→ The problem:
Give the line containing "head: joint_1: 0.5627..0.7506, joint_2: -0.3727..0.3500" again, exactly, along with all later lines of the entries, through the last one.

→ Data provided:

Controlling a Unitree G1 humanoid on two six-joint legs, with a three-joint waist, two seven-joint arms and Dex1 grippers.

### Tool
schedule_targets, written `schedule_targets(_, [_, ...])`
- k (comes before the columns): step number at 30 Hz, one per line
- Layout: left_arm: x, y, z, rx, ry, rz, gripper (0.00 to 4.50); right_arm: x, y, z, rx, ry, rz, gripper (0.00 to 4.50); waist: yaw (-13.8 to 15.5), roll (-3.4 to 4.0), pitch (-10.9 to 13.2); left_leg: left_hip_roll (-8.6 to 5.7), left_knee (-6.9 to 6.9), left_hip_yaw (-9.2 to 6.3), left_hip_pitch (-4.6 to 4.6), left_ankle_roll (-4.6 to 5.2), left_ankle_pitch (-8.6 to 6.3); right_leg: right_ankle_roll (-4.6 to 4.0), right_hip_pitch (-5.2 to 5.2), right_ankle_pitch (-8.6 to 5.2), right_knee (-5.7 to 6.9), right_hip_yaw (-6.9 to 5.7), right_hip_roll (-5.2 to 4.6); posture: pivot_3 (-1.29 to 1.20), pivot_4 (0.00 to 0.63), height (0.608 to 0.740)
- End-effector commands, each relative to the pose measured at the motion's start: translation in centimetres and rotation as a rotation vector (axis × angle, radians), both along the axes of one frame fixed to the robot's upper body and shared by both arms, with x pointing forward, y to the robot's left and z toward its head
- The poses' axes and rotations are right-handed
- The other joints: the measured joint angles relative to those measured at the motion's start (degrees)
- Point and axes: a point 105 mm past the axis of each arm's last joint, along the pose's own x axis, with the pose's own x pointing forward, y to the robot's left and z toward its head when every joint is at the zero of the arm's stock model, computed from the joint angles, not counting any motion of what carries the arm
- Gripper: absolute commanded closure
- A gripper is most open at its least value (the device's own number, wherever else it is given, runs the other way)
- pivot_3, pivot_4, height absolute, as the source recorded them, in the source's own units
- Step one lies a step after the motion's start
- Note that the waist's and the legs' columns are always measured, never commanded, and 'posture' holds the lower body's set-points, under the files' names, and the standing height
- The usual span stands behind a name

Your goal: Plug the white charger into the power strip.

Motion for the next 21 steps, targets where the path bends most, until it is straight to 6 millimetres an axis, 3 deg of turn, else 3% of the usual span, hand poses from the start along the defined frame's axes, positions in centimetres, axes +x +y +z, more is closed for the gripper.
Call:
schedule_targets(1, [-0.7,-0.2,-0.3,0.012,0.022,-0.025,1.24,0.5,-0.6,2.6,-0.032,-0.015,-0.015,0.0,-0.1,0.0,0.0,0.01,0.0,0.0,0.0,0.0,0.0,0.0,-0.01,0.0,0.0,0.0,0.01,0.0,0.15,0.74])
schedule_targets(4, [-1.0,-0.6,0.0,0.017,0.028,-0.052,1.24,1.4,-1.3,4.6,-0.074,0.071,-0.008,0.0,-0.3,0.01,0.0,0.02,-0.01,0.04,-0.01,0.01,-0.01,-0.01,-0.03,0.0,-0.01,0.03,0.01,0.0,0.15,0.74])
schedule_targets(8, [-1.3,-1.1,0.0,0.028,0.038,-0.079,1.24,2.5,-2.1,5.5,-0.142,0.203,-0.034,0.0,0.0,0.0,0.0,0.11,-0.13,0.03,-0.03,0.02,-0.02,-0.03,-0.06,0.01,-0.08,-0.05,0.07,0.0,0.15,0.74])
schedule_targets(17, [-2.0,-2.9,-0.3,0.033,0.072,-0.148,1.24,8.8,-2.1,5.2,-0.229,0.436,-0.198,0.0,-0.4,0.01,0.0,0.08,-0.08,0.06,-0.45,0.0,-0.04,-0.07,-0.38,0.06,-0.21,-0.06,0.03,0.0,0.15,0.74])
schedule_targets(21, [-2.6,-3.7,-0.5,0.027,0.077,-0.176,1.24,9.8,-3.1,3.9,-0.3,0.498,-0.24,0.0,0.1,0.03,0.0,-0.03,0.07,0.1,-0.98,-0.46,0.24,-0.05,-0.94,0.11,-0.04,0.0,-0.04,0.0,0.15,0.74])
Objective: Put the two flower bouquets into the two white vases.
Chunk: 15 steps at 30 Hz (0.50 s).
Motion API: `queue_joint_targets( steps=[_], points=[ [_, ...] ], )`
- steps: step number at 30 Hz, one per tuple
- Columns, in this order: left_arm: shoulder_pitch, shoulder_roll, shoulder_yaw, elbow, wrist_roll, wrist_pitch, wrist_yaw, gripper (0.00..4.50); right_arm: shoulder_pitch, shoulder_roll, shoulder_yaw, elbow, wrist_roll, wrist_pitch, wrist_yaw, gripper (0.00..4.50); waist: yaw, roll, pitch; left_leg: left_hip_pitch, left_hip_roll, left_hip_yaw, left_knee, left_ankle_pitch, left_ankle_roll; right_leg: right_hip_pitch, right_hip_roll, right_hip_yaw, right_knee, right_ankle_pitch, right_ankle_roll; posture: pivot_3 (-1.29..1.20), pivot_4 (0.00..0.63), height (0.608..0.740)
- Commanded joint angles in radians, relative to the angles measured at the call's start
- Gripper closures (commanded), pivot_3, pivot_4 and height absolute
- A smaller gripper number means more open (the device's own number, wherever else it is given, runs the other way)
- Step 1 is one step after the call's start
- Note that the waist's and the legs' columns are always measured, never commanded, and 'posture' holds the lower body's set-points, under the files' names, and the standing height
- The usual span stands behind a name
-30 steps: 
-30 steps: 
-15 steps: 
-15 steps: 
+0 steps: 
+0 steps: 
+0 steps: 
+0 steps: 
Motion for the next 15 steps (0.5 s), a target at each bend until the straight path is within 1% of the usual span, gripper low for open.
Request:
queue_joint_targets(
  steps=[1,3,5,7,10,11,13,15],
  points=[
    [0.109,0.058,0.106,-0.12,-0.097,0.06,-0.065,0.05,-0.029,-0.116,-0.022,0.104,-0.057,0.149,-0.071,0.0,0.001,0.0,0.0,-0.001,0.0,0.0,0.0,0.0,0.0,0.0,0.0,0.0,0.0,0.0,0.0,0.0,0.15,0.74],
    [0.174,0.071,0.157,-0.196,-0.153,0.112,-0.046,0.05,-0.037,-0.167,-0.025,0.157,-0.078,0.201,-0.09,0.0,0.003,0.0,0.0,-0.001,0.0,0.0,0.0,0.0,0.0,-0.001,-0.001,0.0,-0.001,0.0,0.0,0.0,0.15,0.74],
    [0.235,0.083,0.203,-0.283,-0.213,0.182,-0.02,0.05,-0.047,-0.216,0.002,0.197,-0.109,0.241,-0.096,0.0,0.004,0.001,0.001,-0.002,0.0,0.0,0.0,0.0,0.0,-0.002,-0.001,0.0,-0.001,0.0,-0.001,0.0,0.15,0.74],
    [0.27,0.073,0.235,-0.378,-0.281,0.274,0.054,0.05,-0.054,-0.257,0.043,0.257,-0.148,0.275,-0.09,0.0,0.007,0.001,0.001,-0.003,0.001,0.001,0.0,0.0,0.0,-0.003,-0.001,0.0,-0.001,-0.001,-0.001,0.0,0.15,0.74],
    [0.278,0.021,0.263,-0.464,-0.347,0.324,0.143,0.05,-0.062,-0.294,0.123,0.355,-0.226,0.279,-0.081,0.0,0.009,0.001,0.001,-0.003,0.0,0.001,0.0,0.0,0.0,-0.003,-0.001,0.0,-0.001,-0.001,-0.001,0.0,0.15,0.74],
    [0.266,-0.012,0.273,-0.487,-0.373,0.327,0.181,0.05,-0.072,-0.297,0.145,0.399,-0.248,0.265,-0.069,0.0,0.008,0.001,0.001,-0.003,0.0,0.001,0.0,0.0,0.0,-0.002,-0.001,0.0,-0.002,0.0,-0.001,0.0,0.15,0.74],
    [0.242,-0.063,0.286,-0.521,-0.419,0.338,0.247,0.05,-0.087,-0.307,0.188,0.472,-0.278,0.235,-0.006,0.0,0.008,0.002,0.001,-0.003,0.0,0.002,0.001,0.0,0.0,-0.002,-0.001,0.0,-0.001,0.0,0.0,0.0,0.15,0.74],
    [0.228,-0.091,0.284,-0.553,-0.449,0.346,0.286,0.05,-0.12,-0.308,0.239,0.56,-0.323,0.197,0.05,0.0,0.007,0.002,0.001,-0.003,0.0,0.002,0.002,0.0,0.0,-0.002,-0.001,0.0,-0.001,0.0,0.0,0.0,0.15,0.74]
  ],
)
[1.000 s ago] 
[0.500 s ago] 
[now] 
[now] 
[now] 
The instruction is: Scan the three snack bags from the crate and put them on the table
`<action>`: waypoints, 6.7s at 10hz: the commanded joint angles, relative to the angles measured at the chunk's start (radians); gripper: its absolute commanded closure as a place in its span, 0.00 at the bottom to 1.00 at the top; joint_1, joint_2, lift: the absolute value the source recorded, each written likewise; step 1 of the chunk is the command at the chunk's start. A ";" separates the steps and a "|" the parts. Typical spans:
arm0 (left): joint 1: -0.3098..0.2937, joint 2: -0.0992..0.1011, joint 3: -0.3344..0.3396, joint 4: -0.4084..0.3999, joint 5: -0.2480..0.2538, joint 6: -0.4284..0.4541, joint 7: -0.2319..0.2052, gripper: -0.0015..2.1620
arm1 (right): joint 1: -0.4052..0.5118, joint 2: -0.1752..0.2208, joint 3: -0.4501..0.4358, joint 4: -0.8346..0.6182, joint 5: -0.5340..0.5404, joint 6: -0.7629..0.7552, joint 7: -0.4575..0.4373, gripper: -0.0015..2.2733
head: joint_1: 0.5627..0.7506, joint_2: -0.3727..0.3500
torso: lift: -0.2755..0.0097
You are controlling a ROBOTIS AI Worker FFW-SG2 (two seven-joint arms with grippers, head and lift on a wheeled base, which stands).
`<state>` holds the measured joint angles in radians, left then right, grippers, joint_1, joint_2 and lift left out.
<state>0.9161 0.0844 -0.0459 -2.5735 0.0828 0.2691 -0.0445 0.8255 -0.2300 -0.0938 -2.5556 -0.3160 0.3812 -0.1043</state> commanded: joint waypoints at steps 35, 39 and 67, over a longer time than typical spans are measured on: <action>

→ Answer space:
head: joint_1: 0.5627..0.7506, joint_2: -0.3727..0.3500
torso: lift: -0.2755..0.0097
You are controlling a ROBOTIS AI Worker FFW-SG2 (two seven-joint arms with grippers, head and lift on a wheeled base, which stands).
`<state>` holds the measured joint angles in radians, left then right, grippers, joint_1, joint_2 and lift left out.
<state>0.9161 0.0844 -0.0459 -2.5735 0.0828 0.2691 -0.0445 0.8255 -0.2300 -0.0938 -2.5556 -0.3160 0.3812 -0.1043</state> commanded: joint waypoints at steps 35, 39 and 67, over a longer time than typical spans are measured on: <action>

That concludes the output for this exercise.